By Ananya Jaishankar Jul. 04, 2018
An Indian family gathering could go either way – flat-out boring or laugh-out-loud exciting, just like Uday Chopra’s Twitter timeline. There’s your grandmother’s ghost nudging you to be on your best behaviour and long-distance relatives asking intrusive questions about your salary.
ast month, I embarked on a much-needed annual spring-cleaning ritual of reluctantly throwing away things I was convinced would be useful in the future. This included a massive tower of textbooks, which I promptly toppled by pulling out my scorned fourth-grade Social Sciences textbook. A few glances through its musty pages led me to the saddening realisation that our entire human civilisation was once just a big peaceful clan of hunter gatherers. Of course they were – not one of them ever had to attend a family dinner.
If you’ve been brought up in an Indian household, you’ll know that a family gathering is never just a “family” gathering. It is more of an assembly of all your extended family relatives, whom you’ve hardly spoken to, but are supposed to connect with because it’s all about your loving your bloodline. This is an event that could go either way – flat-out boring or laugh-out-loud exciting, just like Uday Chopra’s Twitter timeline.

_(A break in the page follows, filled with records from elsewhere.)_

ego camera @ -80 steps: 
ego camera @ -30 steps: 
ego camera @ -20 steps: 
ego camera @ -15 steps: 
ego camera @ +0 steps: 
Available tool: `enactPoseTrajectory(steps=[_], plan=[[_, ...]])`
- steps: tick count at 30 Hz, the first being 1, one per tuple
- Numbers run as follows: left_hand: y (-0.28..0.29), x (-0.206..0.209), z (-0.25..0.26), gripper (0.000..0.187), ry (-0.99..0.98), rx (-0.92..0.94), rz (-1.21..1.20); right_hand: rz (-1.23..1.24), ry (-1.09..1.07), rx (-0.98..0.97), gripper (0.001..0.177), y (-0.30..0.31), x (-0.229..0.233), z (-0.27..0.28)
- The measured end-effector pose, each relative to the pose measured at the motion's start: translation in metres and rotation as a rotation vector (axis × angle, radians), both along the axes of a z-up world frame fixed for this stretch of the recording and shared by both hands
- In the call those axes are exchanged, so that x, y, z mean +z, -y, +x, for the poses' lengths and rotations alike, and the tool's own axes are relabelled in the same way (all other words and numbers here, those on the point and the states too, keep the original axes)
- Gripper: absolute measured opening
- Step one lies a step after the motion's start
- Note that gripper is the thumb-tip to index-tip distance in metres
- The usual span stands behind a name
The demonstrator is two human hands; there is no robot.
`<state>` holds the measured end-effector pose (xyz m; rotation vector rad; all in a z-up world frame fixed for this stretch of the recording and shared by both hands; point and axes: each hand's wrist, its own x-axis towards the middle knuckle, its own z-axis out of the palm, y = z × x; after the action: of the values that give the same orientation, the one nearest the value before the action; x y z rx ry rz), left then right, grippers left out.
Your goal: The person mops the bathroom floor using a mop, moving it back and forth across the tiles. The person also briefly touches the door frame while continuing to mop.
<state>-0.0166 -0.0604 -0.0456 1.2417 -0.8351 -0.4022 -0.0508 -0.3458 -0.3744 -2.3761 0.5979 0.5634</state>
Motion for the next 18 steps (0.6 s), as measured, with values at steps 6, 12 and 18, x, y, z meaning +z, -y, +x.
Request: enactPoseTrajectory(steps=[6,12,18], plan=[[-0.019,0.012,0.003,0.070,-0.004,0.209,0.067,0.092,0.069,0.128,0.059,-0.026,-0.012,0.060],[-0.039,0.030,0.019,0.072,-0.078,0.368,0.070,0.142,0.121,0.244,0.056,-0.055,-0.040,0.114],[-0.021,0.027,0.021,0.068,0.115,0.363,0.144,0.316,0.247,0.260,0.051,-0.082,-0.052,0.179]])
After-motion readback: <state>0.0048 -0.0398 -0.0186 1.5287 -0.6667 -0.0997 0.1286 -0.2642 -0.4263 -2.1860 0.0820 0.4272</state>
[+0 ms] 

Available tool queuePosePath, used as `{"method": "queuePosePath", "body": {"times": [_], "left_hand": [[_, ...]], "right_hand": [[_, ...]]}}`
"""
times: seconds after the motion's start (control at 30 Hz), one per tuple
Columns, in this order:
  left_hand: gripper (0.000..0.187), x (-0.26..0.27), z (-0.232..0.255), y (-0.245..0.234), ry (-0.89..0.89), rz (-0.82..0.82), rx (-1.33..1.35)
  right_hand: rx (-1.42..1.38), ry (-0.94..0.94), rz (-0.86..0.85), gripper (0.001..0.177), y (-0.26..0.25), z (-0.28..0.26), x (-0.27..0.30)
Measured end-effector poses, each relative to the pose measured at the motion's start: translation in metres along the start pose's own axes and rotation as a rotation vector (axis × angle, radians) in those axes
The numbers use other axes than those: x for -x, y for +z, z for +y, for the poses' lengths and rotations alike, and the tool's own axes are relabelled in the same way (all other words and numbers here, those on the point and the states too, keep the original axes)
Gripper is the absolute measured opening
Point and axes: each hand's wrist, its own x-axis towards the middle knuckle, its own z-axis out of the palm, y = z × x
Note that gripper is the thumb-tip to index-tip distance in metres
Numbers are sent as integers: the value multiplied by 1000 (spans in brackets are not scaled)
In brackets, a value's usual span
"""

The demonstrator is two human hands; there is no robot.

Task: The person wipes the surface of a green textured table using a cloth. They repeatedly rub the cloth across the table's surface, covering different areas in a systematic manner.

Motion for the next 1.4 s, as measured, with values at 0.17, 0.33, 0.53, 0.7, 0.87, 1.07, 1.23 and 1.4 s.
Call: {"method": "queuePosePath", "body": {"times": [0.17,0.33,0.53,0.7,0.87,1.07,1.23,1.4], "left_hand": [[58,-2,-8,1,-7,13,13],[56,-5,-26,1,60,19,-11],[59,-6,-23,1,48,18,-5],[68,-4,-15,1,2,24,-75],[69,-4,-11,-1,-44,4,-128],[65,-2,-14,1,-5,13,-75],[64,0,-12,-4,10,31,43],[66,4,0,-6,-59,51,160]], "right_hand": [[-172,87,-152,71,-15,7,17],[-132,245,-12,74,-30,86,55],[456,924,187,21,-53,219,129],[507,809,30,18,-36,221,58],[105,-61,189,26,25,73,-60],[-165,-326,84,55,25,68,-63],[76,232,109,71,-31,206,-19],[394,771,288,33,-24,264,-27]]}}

This legacy of torture attains its crescendo during festivities. You’ll need a shield against all the needless fake camaraderie. “Kitne baadi ho gayi haain!” “Bilkul apni Papa par gayi hain!” Being forced into such conversations is like being dragged underwater for an eternity: you come out in urgent need of fresh air.
If needless conversations with relatives you can’t wait to bid goodbye to feels like an albatross around your neck, then Indian family dinners feel like a high-cholesterol-induced heart attack. They are the IRL equivalent of a well-preserved tape of a film you loathe played at a snail’s pace.
Inhibitions at this party are as much a scarcity, as ghee is aplenty. “Toh abhi kitna kamaati ho?” your uncle will ask. Aunty will ask your cousin, “Toh koi girlfriend-wirlfriend hai teri?” The ghosts of your grandmother, her dead brother’s son, his daughter’s dead cat, your dead uncle’s affair, and your bua’s scent follows you around, persistently nudging you to make merry with the uncomfortably intrusive crowd around you.
Just as you settle down on a sofa hoping to be left alone, your pesky neighbour will magically appear in front of you to loudly question you about the “friend” who came over two days ago when your parents were away. You pray that your mum hasn’t heard her, but the padoswali aunty is so loud that even the paanwala across the road probably heard it. Mother is already giving you the look, and as you brace yourself for the scolding, you’ll find yourself being tasked with coddling your baby niece, who decides to smudge your silk kurta with pee.
Now you may think that the food would be a redeeming excuse to attend these annual rituals. You are in for an unpleasant surprise. This is going to look nothing like the food on Masterchef India, because every person is asked to prepare a dish that precedes their reputation. It’s almost as if they’ve got to earn their entry into an evening of fights, misunderstandings and emotional blackmail disguised as a night of family, love, and food. They call it “homemade goodness” when really, it is only the height of stinginess.
If you belong to a South Indian family like mine, your mom will be requested to prepare two containers of curd rice. Your mom’s sister’s friend, who boasts of the most repelling kitchen known to mankind, will be in charge of desserts, and she’ll obviously substitute ghee with oil. On the other hand, your aunt who shows off about employing an expensive cook will buy a packet of crisps on her way to the venue, coupled with a sorry excuse of a raita. One look at the spread will guarantee that you willingly choose to go on a detox diet, where all you consume is the tension that builds up in the air with each minute and every passive-aggressive glance.
Despite the fact that your stomach will be emptier at the end of the meal, you’ll be expected to elegantly contrive your greedy face into a warm smile and congratulate the esteemed chefs on their “delicious food”. Dying of hunger in a house full of food has to be the shortest horror story ever written.